[Form 4] Arista Networks Insider Trading Activity
Rhea-AI Filing Summary
Jayshree Ullal, CEO, Chairperson and director of Arista Networks (ANET), reported multiple sales of Arista common stock on 09/05/2025 pursuant to a Rule 10b5-1 trading plan adopted December 13, 2024. The Form 4 lists several block sales executed at weighted-average prices in three ranges: $143.00–$143.9966, $144.00–$144.9998 and $145.00–$145.3851. Specific reported dispositions include lots of 33,010; 24,122; 3,413; 173,204; 126,563; and 17,907 shares, among others, with post-transaction beneficial ownership figures shown for related trusts (examples: 5,590,711; 5,566,589; 20,335,778; 20,209,215). Many shares are held in trusts for the reporting person’s children, relatives or family trusts where Ullal serves as trustee or co-trustee and disclaims beneficial ownership. The filing was signed by an attorney-in-fact on behalf of Ullal on 09/09/2025.
Positive
- Sales executed under a documented Rule 10b5-1 trading plan, indicating prearranged and orderly dispositions
- Filing discloses weighted-average price ranges and offers to provide per-price sale breakdowns upon request
- Post-transaction beneficial ownership reported for trusts, supporting transparency
Negative
- Significant insider share dispositions by the CEO on 09/05/2025 (multiple large tranches reported)

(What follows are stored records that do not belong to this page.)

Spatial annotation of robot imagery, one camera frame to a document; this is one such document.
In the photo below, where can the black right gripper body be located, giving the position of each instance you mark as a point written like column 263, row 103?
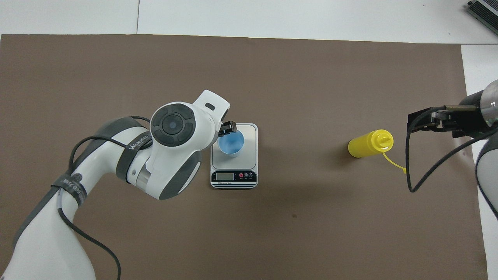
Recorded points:
column 469, row 116

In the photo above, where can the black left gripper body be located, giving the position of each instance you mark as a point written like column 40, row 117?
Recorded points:
column 228, row 127

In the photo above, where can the light blue plastic cup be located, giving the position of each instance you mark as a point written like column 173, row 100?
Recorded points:
column 232, row 144

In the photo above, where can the yellow squeeze bottle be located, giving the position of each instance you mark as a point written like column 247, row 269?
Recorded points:
column 367, row 144

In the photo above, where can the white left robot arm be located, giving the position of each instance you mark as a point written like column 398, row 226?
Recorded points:
column 175, row 128

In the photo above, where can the silver digital kitchen scale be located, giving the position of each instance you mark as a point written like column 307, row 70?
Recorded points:
column 249, row 163

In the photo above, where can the grey ribbed metal device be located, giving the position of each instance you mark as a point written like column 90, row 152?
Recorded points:
column 486, row 13

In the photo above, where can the brown paper mat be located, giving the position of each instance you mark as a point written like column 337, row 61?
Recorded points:
column 311, row 233

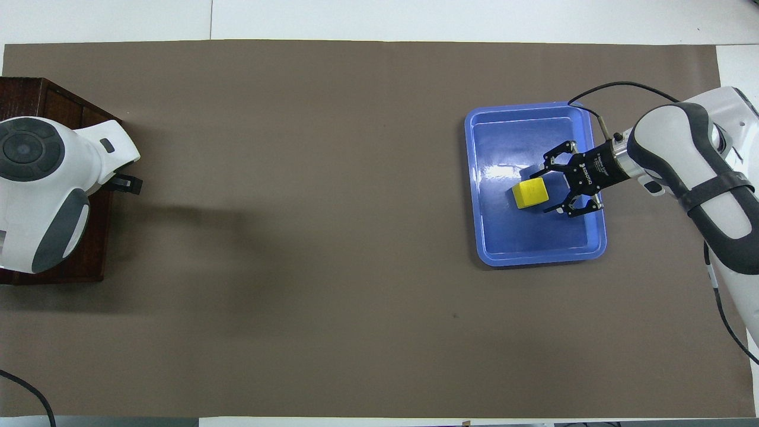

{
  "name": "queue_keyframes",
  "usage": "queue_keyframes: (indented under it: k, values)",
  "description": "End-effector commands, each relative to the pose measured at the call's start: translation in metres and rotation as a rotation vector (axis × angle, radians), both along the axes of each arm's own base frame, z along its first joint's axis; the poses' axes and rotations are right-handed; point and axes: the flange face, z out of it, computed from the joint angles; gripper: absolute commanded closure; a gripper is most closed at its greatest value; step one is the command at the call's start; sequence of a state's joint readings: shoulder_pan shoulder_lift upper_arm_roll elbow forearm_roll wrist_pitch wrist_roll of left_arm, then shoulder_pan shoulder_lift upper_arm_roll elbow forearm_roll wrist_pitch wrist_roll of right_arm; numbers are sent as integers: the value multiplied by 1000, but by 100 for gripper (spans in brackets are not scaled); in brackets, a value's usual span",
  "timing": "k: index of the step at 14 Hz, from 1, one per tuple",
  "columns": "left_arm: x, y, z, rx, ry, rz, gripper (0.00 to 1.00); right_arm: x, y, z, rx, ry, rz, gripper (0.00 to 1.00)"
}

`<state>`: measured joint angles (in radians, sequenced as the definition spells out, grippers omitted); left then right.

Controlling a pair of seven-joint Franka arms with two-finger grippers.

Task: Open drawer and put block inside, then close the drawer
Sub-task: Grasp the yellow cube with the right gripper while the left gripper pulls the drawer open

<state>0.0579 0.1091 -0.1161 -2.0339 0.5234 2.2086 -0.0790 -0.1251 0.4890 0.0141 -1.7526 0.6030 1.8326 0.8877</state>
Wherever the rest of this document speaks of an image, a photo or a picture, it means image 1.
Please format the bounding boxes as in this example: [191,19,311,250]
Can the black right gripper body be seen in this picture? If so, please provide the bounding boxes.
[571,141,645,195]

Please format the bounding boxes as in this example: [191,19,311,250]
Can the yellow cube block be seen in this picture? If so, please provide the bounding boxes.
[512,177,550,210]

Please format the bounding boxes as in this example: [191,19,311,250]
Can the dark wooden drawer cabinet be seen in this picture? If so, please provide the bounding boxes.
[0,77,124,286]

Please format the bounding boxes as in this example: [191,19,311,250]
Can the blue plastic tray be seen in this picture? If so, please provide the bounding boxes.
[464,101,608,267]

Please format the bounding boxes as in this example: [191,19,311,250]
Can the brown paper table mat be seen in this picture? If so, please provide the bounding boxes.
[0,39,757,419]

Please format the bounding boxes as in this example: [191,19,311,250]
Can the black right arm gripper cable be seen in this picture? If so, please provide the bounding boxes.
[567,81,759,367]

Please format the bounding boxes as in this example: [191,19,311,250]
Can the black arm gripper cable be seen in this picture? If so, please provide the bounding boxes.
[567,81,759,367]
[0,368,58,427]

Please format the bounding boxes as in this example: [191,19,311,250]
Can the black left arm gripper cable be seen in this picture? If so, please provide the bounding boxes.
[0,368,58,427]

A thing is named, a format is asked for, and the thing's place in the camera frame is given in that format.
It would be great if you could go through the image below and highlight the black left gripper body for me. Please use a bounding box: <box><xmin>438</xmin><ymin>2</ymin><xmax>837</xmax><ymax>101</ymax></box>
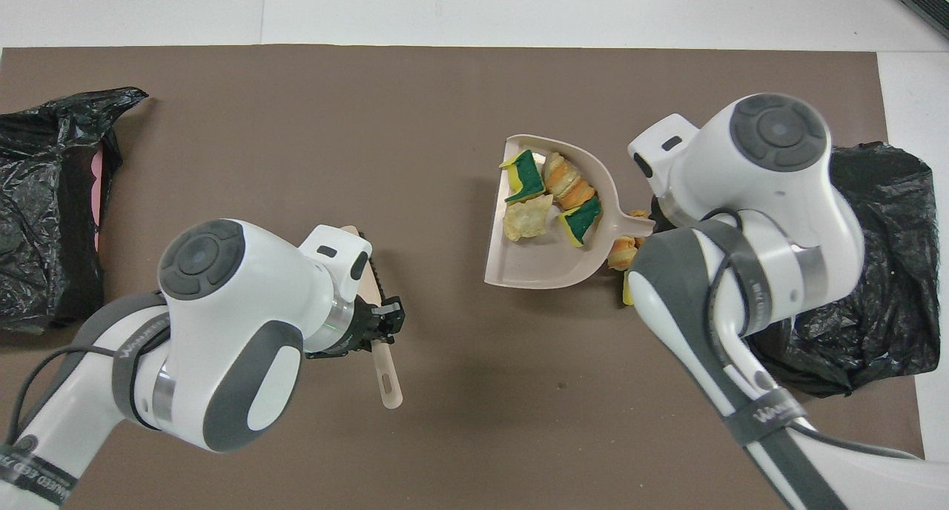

- Concentrated holdings remain in family and related trusts, which can maintain insider influence despite sales
Insights
TL;DR: CEO sold multiple share blocks under a prearranged 10b5-1 plan; holdings remain substantial post-sales.
The Form 4 documents systematic dispositions by Jayshree Ullal on 09/05/2025 executed under a 10b5-1 plan adopted December 13, 2024. Sales occurred in multiple tranches at weighted-average prices in three defined ranges near $143–$145. Despite the dispositions, the filing shows large residual holdings held in various family and trust structures with post-transaction balances in the millions of shares. For investors, this is a routine, preplanned liquidity event rather than an ad-hoc insider sale; materiality depends on total insider ownership relative to market float, which is not shown in this filing.
TL;DR: Transactions follow a documented 10b5-1 plan and trusts; disclosure meets Form 4 requirements but highlights concentrated insider holdings.
The filing discloses that sales were executed pursuant to a Rule 10b5-1 trading plan and provides weighted-average price ranges and share counts. The disclosure that the reporting person serves as trustee or co-trustee and disclaims beneficial ownership for certain trust-held shares is appropriate and customary. The document is transparent about the plan date and provides the undertaking to supply per-price sale breakdowns on request, which strengthens compliance and disclosure quality.